[ACTIVITY]:
Return each entry unchanged.

[RECORDS PROVIDED]:
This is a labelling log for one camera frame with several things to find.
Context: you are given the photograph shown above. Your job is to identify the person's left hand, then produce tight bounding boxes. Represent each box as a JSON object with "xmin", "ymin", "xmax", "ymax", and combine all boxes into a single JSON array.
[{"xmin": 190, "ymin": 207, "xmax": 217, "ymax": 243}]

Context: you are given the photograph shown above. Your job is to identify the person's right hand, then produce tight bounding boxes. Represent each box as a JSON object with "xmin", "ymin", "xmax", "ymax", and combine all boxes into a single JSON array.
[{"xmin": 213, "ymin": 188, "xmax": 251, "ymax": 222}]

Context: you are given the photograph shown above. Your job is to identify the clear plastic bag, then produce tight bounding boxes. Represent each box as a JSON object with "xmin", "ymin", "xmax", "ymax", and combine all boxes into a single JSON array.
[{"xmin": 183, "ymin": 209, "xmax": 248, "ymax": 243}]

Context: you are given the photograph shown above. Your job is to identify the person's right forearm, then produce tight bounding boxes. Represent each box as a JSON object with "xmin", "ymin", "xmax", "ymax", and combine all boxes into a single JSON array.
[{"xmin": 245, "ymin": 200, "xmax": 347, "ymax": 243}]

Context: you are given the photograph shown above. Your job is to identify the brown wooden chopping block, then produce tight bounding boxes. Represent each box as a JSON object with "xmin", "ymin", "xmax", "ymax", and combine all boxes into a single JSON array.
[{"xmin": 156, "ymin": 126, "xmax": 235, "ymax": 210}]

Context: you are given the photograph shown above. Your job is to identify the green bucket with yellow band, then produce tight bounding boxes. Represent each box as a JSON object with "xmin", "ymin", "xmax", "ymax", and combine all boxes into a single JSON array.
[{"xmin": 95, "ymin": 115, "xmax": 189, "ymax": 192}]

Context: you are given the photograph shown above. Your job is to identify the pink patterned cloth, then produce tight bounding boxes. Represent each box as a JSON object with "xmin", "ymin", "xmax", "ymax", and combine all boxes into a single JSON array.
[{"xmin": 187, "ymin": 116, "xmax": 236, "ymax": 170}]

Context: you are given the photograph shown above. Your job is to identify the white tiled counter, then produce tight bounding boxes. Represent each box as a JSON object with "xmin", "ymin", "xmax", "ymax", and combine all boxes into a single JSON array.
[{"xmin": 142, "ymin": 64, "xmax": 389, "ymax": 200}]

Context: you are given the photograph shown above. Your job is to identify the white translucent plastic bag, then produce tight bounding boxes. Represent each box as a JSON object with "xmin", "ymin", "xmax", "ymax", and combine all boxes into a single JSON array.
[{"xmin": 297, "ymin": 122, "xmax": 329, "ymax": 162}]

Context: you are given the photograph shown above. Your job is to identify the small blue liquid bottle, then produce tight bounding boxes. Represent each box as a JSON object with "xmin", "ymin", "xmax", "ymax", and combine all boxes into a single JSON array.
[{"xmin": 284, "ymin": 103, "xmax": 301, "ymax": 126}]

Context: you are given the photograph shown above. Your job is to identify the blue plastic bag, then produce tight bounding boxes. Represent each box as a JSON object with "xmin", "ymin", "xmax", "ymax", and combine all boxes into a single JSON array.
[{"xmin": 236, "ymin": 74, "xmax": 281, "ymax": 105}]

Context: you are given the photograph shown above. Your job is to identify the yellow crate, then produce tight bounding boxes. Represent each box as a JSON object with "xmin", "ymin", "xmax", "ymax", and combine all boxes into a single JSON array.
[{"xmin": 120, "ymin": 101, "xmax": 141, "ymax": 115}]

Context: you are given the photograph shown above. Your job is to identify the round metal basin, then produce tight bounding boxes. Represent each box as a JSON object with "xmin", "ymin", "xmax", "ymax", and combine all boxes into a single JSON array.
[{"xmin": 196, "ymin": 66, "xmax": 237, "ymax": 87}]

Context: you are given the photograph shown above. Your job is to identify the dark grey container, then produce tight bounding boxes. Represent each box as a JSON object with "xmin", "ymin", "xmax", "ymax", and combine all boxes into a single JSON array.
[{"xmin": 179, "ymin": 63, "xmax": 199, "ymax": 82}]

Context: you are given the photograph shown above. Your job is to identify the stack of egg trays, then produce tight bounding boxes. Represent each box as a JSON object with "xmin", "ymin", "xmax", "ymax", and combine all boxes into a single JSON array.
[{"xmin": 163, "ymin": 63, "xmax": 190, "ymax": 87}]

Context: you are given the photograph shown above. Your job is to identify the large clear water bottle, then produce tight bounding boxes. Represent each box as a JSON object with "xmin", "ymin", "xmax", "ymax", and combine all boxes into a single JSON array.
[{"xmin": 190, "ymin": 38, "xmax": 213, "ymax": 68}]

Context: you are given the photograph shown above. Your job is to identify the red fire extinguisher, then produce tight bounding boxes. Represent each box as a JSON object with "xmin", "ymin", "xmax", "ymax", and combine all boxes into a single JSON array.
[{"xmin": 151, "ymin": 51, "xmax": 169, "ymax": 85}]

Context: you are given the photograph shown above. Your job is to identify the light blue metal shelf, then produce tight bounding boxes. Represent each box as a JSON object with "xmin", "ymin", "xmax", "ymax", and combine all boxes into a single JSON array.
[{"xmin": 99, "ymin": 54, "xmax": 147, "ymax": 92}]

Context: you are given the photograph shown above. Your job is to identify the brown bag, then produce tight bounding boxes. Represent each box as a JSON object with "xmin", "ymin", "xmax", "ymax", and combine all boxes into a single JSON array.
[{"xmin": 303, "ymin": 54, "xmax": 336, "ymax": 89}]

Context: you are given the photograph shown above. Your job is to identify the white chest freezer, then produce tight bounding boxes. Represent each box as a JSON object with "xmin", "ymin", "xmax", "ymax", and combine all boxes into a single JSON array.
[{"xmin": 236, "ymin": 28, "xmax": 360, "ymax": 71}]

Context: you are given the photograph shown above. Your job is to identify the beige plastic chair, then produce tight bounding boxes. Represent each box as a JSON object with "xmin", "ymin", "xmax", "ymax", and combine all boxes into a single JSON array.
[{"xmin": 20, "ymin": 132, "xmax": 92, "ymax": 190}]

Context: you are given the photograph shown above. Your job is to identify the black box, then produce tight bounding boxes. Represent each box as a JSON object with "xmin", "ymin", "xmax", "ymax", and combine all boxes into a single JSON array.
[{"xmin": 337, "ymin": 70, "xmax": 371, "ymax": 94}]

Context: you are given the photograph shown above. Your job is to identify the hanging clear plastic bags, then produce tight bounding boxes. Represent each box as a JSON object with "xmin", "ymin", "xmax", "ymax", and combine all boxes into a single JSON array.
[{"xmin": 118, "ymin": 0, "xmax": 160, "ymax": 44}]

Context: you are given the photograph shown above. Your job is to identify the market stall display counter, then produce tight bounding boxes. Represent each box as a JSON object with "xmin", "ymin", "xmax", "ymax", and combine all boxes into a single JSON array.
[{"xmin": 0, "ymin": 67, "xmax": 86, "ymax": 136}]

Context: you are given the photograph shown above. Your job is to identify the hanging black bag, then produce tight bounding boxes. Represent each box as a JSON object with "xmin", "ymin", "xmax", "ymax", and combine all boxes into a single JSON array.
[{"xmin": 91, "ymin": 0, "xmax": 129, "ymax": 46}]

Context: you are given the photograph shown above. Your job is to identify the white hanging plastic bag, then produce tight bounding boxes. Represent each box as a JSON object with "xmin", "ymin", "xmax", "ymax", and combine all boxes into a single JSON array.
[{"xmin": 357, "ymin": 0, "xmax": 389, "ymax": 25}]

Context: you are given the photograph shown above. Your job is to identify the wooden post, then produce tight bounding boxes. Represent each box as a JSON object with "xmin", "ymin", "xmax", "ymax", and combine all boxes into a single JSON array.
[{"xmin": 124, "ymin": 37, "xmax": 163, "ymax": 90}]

[EXPECTED ANSWER]:
This is a labelling log for one camera frame with several things to find.
Context: you are given the photograph shown above. Your job is to identify the person's left hand, then produce tight bounding boxes. Represent each box as a JSON object with "xmin", "ymin", "xmax", "ymax", and combine all boxes into a single JSON array.
[{"xmin": 190, "ymin": 207, "xmax": 217, "ymax": 243}]

Context: you are given the photograph shown above. Your job is to identify the person's right hand, then produce tight bounding boxes. Represent each box as a JSON object with "xmin", "ymin", "xmax", "ymax", and combine all boxes into a single JSON array.
[{"xmin": 213, "ymin": 188, "xmax": 251, "ymax": 222}]

Context: you are given the photograph shown above. Your job is to identify the clear plastic bag, then produce tight bounding boxes. Represent each box as a JSON object with "xmin", "ymin", "xmax", "ymax", and combine all boxes into a single JSON array.
[{"xmin": 183, "ymin": 209, "xmax": 248, "ymax": 243}]

Context: you are given the photograph shown above. Your job is to identify the person's right forearm, then produce tight bounding boxes. Represent each box as a JSON object with "xmin", "ymin", "xmax", "ymax", and combine all boxes into a single JSON array.
[{"xmin": 245, "ymin": 200, "xmax": 347, "ymax": 243}]

Context: you are given the photograph shown above. Your job is to identify the brown wooden chopping block, then produce tight bounding boxes. Represent each box as a JSON object with "xmin", "ymin", "xmax", "ymax", and combine all boxes into a single JSON array.
[{"xmin": 156, "ymin": 126, "xmax": 235, "ymax": 210}]

Context: you are given the photograph shown above. Your job is to identify the green bucket with yellow band, then produce tight bounding boxes. Represent each box as a JSON object with "xmin", "ymin", "xmax", "ymax", and combine all boxes into a single JSON array.
[{"xmin": 95, "ymin": 115, "xmax": 189, "ymax": 192}]

Context: you are given the photograph shown above. Your job is to identify the pink patterned cloth, then produce tight bounding boxes. Represent each box as a JSON object with "xmin", "ymin", "xmax", "ymax", and combine all boxes into a single JSON array.
[{"xmin": 187, "ymin": 116, "xmax": 236, "ymax": 170}]

Context: you are given the photograph shown above. Your job is to identify the white tiled counter, then produce tight bounding boxes. Represent each box as a JSON object with "xmin", "ymin", "xmax", "ymax", and combine all boxes into a single JSON array.
[{"xmin": 142, "ymin": 64, "xmax": 389, "ymax": 200}]

Context: you are given the photograph shown above. Your job is to identify the white translucent plastic bag, then produce tight bounding boxes. Represent each box as a JSON object with "xmin", "ymin", "xmax", "ymax", and combine all boxes into a single JSON array.
[{"xmin": 297, "ymin": 122, "xmax": 329, "ymax": 162}]

Context: you are given the photograph shown above. Your job is to identify the small blue liquid bottle, then produce tight bounding boxes. Represent each box as a JSON object with "xmin", "ymin", "xmax", "ymax", and combine all boxes into a single JSON array.
[{"xmin": 284, "ymin": 103, "xmax": 301, "ymax": 126}]

Context: you are given the photograph shown above. Your job is to identify the blue plastic bag, then produce tight bounding boxes. Represent each box as a JSON object with "xmin", "ymin", "xmax", "ymax", and combine all boxes into a single JSON array.
[{"xmin": 236, "ymin": 74, "xmax": 281, "ymax": 105}]

Context: you are given the photograph shown above. Your job is to identify the yellow crate, then produce tight bounding boxes. Represent each box as a JSON object with "xmin", "ymin", "xmax", "ymax", and combine all boxes into a single JSON array.
[{"xmin": 120, "ymin": 101, "xmax": 141, "ymax": 115}]

Context: you are given the photograph shown above. Your job is to identify the round metal basin, then produce tight bounding boxes. Represent each box as a JSON object with "xmin", "ymin", "xmax", "ymax", and combine all boxes into a single JSON array.
[{"xmin": 196, "ymin": 66, "xmax": 237, "ymax": 87}]

Context: you are given the photograph shown above. Your job is to identify the dark grey container, then produce tight bounding boxes. Represent each box as a JSON object with "xmin", "ymin", "xmax", "ymax", and combine all boxes into a single JSON array.
[{"xmin": 179, "ymin": 63, "xmax": 199, "ymax": 82}]

Context: you are given the photograph shown above. Your job is to identify the stack of egg trays, then produce tight bounding boxes. Represent each box as a JSON object with "xmin", "ymin", "xmax", "ymax", and combine all boxes into a single JSON array.
[{"xmin": 163, "ymin": 63, "xmax": 190, "ymax": 87}]

Context: you are given the photograph shown above. Your job is to identify the large clear water bottle, then produce tight bounding boxes. Represent each box as a JSON object with "xmin", "ymin", "xmax", "ymax", and combine all boxes into a single JSON array.
[{"xmin": 190, "ymin": 38, "xmax": 213, "ymax": 68}]

Context: you are given the photograph shown above. Your job is to identify the red fire extinguisher, then produce tight bounding boxes. Represent each box as a JSON object with "xmin", "ymin", "xmax", "ymax", and combine all boxes into a single JSON array.
[{"xmin": 151, "ymin": 51, "xmax": 169, "ymax": 85}]

Context: you are given the photograph shown above. Your job is to identify the light blue metal shelf, then produce tight bounding boxes. Represent each box as a JSON object with "xmin", "ymin", "xmax", "ymax", and combine all boxes into a single JSON array.
[{"xmin": 99, "ymin": 54, "xmax": 147, "ymax": 92}]

Context: you are given the photograph shown above. Your job is to identify the brown bag, then produce tight bounding boxes. Represent each box as a JSON object with "xmin", "ymin", "xmax", "ymax", and combine all boxes into a single JSON array.
[{"xmin": 303, "ymin": 54, "xmax": 336, "ymax": 89}]

Context: you are given the photograph shown above. Your job is to identify the white chest freezer, then produce tight bounding boxes. Represent each box as a JSON object with "xmin", "ymin", "xmax", "ymax", and combine all boxes into a single JSON array.
[{"xmin": 236, "ymin": 28, "xmax": 360, "ymax": 71}]

Context: you are given the photograph shown above. Your job is to identify the beige plastic chair, then produce tight bounding boxes. Represent each box as a JSON object with "xmin", "ymin", "xmax", "ymax", and combine all boxes into a single JSON array.
[{"xmin": 20, "ymin": 132, "xmax": 92, "ymax": 190}]

Context: you are given the photograph shown above. Your job is to identify the black box, then produce tight bounding boxes. Represent each box as a JSON object with "xmin", "ymin", "xmax", "ymax", and combine all boxes into a single JSON array.
[{"xmin": 337, "ymin": 70, "xmax": 371, "ymax": 94}]

Context: you are given the photograph shown above. Your job is to identify the hanging clear plastic bags, then produce tight bounding boxes. Represent each box as a JSON object with "xmin", "ymin", "xmax", "ymax", and combine all boxes into a single JSON array.
[{"xmin": 118, "ymin": 0, "xmax": 160, "ymax": 44}]

Context: you are given the photograph shown above. Your job is to identify the market stall display counter, then produce tight bounding boxes. Represent each box as a JSON object with "xmin", "ymin", "xmax", "ymax", and combine all boxes into a single JSON array.
[{"xmin": 0, "ymin": 67, "xmax": 86, "ymax": 136}]

Context: you are given the photograph shown above. Your job is to identify the hanging black bag, then produce tight bounding boxes. Represent each box as a JSON object with "xmin", "ymin", "xmax", "ymax", and combine all boxes into a single JSON array.
[{"xmin": 91, "ymin": 0, "xmax": 129, "ymax": 46}]

Context: you are given the photograph shown above. Your job is to identify the white hanging plastic bag, then produce tight bounding boxes. Represent each box as a JSON object with "xmin", "ymin", "xmax", "ymax", and combine all boxes into a single JSON array.
[{"xmin": 357, "ymin": 0, "xmax": 389, "ymax": 25}]

Context: you are given the photograph shown above. Your job is to identify the wooden post, then produce tight bounding boxes. Represent each box as a JSON object with "xmin", "ymin", "xmax", "ymax", and combine all boxes into a single JSON array.
[{"xmin": 124, "ymin": 37, "xmax": 163, "ymax": 90}]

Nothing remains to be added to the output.